Set in the heart of London's Fitzrovia, Lazarides Rathbone exhibits many of the most significant artists thriving outside the conventional contemporary art market. While Lazarides is considered the international market leader in what is dubbed urban art, many of the contemporary artists on display defy categorisation. Since being founded in 2006 Lazarides has been a constant force in championing the careers of artists who have transformed the way art is made and presented. These include a generation of pioneering street artists such as Mode 2, Invader and Todd James alongside influential British portrait artists Jonathan Yeo and Antony Micallef.
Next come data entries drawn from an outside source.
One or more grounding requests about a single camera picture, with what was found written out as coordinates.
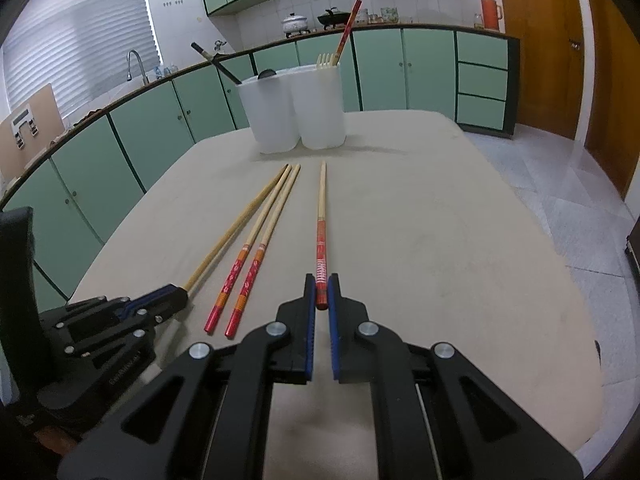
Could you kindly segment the black chopstick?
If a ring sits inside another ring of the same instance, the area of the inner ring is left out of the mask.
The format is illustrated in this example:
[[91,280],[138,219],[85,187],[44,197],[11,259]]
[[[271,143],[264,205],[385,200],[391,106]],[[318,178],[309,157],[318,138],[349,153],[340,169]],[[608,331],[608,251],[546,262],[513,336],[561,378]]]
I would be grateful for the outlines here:
[[217,70],[223,73],[224,76],[230,79],[236,86],[239,86],[240,84],[242,84],[242,80],[240,78],[235,76],[235,74],[231,73],[227,67],[224,67],[222,65],[218,55],[211,55],[196,42],[192,42],[191,48],[194,51],[198,52],[198,54],[201,55],[202,58],[205,58],[207,62],[209,62],[210,64],[213,64],[213,66],[215,66]]

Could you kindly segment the white double utensil holder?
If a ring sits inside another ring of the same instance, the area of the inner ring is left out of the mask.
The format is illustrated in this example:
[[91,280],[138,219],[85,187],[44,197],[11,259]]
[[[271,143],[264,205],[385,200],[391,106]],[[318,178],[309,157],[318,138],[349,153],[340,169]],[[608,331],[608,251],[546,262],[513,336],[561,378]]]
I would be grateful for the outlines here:
[[265,79],[242,81],[238,92],[262,154],[338,148],[346,140],[340,66],[317,64],[276,70]]

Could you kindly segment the metal spoon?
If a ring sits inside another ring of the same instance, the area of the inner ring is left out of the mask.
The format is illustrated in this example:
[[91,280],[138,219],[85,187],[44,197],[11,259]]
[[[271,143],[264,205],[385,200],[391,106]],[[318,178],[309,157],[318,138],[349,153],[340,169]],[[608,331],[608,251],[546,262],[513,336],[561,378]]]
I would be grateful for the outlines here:
[[273,77],[276,76],[277,72],[275,70],[273,70],[272,68],[266,68],[265,70],[262,70],[257,78],[258,79],[265,79],[265,78],[269,78],[269,77]]

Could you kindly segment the white plastic fork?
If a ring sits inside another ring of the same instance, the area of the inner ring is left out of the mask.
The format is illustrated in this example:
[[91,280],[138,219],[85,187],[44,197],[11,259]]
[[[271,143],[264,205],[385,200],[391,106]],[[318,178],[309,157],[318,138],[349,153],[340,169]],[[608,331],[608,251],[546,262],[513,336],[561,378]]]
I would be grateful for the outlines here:
[[321,53],[318,55],[318,58],[317,58],[318,70],[320,70],[320,68],[327,68],[335,65],[336,65],[336,61],[335,61],[334,53]]

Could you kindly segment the plain wooden chopstick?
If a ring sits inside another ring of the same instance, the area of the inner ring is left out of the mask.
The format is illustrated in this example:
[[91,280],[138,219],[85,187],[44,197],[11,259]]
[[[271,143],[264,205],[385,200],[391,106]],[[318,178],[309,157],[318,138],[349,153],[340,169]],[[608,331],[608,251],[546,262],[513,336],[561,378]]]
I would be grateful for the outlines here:
[[201,279],[205,271],[212,264],[213,260],[218,256],[221,252],[221,249],[224,248],[231,240],[231,237],[239,231],[240,227],[247,222],[254,211],[264,202],[266,197],[270,192],[274,190],[277,183],[283,177],[285,170],[288,169],[288,164],[285,164],[280,168],[280,170],[276,173],[276,175],[260,190],[260,192],[244,207],[241,213],[233,220],[231,226],[228,227],[224,231],[224,234],[218,238],[216,243],[210,251],[206,254],[204,259],[198,265],[198,267],[191,274],[190,278],[186,280],[183,284],[182,288],[190,294],[194,289],[195,285],[198,284],[198,281]]

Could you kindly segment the black appliance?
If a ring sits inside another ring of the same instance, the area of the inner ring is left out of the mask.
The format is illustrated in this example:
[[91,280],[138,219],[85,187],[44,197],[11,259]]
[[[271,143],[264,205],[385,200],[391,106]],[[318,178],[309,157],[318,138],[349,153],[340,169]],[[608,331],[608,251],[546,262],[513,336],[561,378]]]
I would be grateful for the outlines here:
[[30,361],[35,349],[38,311],[34,291],[32,207],[1,213],[1,347],[21,398],[34,380]]

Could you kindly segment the green lower cabinets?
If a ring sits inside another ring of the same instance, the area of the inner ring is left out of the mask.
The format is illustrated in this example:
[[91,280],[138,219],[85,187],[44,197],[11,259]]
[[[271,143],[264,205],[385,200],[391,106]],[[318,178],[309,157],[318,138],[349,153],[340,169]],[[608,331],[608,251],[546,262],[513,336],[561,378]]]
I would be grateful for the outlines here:
[[[119,223],[191,146],[247,126],[238,80],[314,64],[337,40],[320,32],[198,64],[93,113],[37,156],[1,205],[34,211],[38,307],[70,300]],[[506,137],[519,70],[515,38],[436,25],[357,28],[340,62],[349,112],[429,110]]]

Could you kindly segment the cardboard box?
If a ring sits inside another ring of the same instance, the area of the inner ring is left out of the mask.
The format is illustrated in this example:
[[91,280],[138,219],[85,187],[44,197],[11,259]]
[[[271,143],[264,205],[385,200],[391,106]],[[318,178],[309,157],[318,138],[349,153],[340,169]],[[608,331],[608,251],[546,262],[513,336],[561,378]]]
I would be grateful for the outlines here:
[[64,132],[52,86],[46,84],[1,124],[0,168],[3,181],[21,177],[27,166]]

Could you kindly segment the window blind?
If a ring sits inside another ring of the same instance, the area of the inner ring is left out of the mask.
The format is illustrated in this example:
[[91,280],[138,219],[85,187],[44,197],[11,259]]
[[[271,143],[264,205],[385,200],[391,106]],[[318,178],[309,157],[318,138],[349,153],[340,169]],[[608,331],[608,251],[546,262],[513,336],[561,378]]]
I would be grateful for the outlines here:
[[146,0],[29,0],[2,44],[10,110],[50,84],[66,117],[159,65]]

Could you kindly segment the white pot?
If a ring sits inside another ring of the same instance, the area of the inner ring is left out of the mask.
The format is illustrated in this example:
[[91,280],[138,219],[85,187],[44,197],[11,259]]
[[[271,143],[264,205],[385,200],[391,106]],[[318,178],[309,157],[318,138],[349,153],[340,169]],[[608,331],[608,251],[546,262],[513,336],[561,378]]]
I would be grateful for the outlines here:
[[294,12],[282,20],[282,29],[286,38],[310,33],[308,18]]

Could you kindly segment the wooden door right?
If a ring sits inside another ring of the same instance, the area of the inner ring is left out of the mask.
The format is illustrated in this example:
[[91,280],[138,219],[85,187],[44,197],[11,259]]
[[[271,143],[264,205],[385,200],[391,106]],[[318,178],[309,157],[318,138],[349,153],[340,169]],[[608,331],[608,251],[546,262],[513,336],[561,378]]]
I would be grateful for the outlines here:
[[639,159],[639,41],[613,0],[589,0],[594,88],[586,148],[626,196]]

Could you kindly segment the wooden door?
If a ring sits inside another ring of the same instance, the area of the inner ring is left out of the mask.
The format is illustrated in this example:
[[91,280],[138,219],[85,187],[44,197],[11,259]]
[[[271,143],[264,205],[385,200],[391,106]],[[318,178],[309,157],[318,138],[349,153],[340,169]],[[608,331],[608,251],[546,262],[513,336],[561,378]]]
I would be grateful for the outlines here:
[[639,41],[613,0],[589,0],[594,88],[586,148],[626,196],[639,159]]
[[520,40],[516,121],[576,136],[584,88],[579,0],[502,0],[506,33]]

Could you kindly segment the black wok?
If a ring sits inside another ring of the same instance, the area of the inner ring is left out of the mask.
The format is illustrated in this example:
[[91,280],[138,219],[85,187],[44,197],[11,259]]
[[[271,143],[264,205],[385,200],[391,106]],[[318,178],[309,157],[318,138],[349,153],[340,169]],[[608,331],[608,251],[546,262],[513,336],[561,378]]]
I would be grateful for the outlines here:
[[338,10],[335,6],[326,9],[323,14],[317,16],[318,23],[324,30],[336,29],[345,26],[349,21],[350,13]]

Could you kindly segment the orange thermos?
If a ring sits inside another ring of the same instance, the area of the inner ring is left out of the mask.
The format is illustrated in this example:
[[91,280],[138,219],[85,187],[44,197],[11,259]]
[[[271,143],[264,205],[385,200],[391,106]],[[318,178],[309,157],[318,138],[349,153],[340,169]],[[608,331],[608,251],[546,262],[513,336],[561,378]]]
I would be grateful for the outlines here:
[[497,0],[480,0],[482,8],[484,27],[488,30],[498,32],[500,21],[503,19],[502,7]]

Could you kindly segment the wooden door left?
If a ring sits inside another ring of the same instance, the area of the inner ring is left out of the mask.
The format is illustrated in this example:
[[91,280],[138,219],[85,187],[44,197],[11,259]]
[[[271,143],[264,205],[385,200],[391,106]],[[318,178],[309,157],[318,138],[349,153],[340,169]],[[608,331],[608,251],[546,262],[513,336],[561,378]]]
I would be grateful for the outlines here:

Since its inception Lazarides Rathbone has hosted a variety of prolific exhibitions spanning both the ground and first floor levels, including JR's global Inside Out initiative and 3D's major retrospective of Massive Attack visual history. The gallery is involved in extensive off-site activity, incorporating one-off shows in New York and Los Angeles as well as art fairs and museum collaborations across London and Europe. Recent out-of-gallery highlights include Conor Harrington's New York solo debut Eat and Delete, Sotheby's Unauthorised Banksy Retrospective and multi-disciplinary group showcase BRUTAL at 180 The Strand.

Current exhibition:
Mark Jenkins: Moment of Impact

Lazarides Rathbone
16th January 2015 to 7th February 2015
Featuring Mark Jenkins


As the New Year commences, Mark Jenkins returns to London with his debut solo exhibition at Lazarides Rathbone. Moment of Impact extends the American artist's multidisciplinary practice and thought-provoking interventions into the gallery space for the first time. Jenkins presents a new body of hyperrealist work, encompassing a compelling series of unseen three-dimensional canvases and life-sized figures created exclusively in the UK.
Moment of Impact follows the artist's popular appearance in Lazarides' group showcase BRUTAL last October, in addition to various international exhibitions throughout America and Europe over the past year. Recent highlights include 2014's Miami Art Basel, Nuit Blanche Paris and widely acclaimed shows in LA, New York and Cologne. As well as within formal gallery programmes, Jenkin's provocative interventions can be found in major cities globally, challenging the way in which the public engage and experience urban environments.
The upcoming solo exhibition will introduce a new collection of child-sized sculptures constructed in situ alongside mixed-media still life canvases, continuing themes from the artist's distinguished kicked paintings series. Jenkins attempts to remove himself from conceptual ideas associated with creating each artwork, instead focusing on the medium and production process, allowing the finished work to initiate its own relationship with each new space it inhabits.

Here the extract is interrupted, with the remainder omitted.